Базаров вдруг повернулся на диване, пристально и тупо посмотрел на отца и попросил напиться.
Василий Иванович подал ему воды и кстати пощупал его лоб. Он так и пылал.
– Старина, — начал Базаров сиплым и медленным голосом, — дело мое дрянное. Я заражен, и через несколько дней ты меня хоронить будешь.
Василий Иванович пошатнулся, словно кто по ногам его ударил.
– Евгений! — пролепетал он, — что ты это!.. Бог с тобою! Ты простудился...
– Полно, — не спеша перебил его Базаров. — Врачу непозволительно так говорить. Все признаки заражения, ты сам знаешь.
– Где же признаки... заражения, Евгений?.. помилуй!
– А это что? — промолвил Базаров и, приподняв рукав рубашки, показал отцу выступившие зловещие красные пятна.
Василий Иванович дрогнул и похолодел от страха.
– Положим, — сказал он наконец, — положим... если... если даже что-нибудь вроде... заражения...
– Пиэмии, — подсказал сын.
– Ну да... вроде... эпидемии...
– Пиэмии, — сурово и отчетливо повторил Базаров. — Аль уж позабыл свои тетрадки?
– Ну да, да, как тебе угодно... А все-таки мы тебя вылечим!
– Ну, это дудки. Но не в том дело. Я не ожидал, что так скоро умру; это случайность, очень, по правде сказать, неприятная. Вы оба с матерью должны теперь воспользоваться тем, что в вас религия сильна; вот вам случай поставить ее на пробу. — Он отпил еще немного воды. — А я хочу попросить тебя об одной вещи... пока еще моя голова в моей власти. Завтра или послезавтра мозг мой, ты знаешь, в отставку подаст. Я и теперь не совсем уверен, ясно ли я выражаюсь. Пока я лежал, мне все казалось, что вокруг меня красные собаки бегали, а ты надо мной стойку делал, как над тетеревом. Точно я пьяный. Ты хорошо меня понимаешь?
– Помилуй, Евгений, ты говоришь совершенно как следует.
– Тем лучше; ты мне сказал, ты послал за доктором... Этим ты себя потешил... потешь и меня: пошли ты нарочного...
– К Аркадию Николаичу, — подхватил старик.

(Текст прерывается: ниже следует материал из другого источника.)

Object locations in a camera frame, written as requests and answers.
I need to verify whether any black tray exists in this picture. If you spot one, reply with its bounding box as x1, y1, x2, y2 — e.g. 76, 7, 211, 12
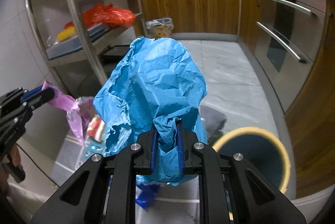
100, 45, 131, 63

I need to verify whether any blue plastic bag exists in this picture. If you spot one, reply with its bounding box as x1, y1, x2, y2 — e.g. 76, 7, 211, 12
93, 36, 208, 186

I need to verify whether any person's left hand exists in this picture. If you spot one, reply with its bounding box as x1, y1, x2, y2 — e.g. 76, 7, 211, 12
8, 144, 22, 166

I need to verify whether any large red plastic bag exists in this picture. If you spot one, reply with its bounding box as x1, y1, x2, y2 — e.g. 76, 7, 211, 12
82, 3, 136, 29

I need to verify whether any wooden kitchen cabinet with doors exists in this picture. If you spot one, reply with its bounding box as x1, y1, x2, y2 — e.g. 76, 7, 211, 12
137, 0, 263, 45

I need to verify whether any tall wooden cabinet panel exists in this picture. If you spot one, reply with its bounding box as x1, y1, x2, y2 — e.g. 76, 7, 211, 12
284, 0, 335, 198

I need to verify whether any pink snack packet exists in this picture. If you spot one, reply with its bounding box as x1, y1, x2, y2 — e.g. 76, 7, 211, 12
42, 80, 91, 146

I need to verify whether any instant noodle cup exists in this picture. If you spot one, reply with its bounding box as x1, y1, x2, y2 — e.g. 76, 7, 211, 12
146, 18, 174, 39

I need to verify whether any blue bin with yellow rim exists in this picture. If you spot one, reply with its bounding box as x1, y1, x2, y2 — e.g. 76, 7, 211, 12
211, 127, 291, 193

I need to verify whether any grey plastic tray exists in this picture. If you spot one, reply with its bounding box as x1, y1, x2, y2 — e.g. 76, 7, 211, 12
46, 38, 87, 59

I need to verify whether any blue and white packet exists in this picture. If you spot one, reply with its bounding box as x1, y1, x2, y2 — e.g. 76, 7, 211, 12
135, 183, 161, 210

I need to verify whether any stainless steel oven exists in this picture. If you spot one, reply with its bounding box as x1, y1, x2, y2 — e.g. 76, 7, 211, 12
253, 0, 327, 99

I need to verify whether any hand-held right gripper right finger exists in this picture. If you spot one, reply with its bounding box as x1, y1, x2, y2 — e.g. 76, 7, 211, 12
175, 121, 307, 224

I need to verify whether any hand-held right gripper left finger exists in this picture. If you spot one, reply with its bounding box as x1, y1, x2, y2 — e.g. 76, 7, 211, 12
31, 126, 159, 224

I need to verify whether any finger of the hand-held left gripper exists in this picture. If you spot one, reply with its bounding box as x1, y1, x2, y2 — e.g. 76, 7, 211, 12
0, 86, 44, 107
16, 88, 55, 121

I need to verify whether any red and white snack packet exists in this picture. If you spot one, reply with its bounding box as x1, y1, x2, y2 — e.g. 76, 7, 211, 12
86, 115, 106, 143

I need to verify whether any yellow packet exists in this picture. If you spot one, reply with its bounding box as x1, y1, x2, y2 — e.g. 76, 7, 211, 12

– Кто такой Аркадий Николаич? — проговорил Базаров как бы в раздумье. — Ах да! птенец этот! Нет, ты его не трогай: он теперь в галки попал. Не удивляйся, это еще не бред. А ты пошли нарочного к Одинцовой, Анне Сергеевне, тут есть такая помещица... Знаешь? (Василий Иванович кивнул головой.) Евгений, мол, Базаров кланяться велел и велел сказать, что умирает. Ты это исполнишь?
– Исполню... Только возможное ли это дело, чтобы ты умер, ты, Евгений... Сам посуди! Где ж после этого будет справедливость?
– Этого я не знаю; а только ты нарочного пошли.
– Сию минуту пошлю, и сам письмо напишу.
– Нет, зачем; скажи, что кланяться велел, больше ничего не нужно. А теперь я опять к моим собакам. Странно! хочу остановить мысль на смерти, и ничего не выходит. Вижу какое-то пятно... и больше ничего.
Он опять тяжело повернулся к стене; а Василий Иванович вышел из кабинета и, добравшись до жениной спальни, так и рухнулся на колени перед образами.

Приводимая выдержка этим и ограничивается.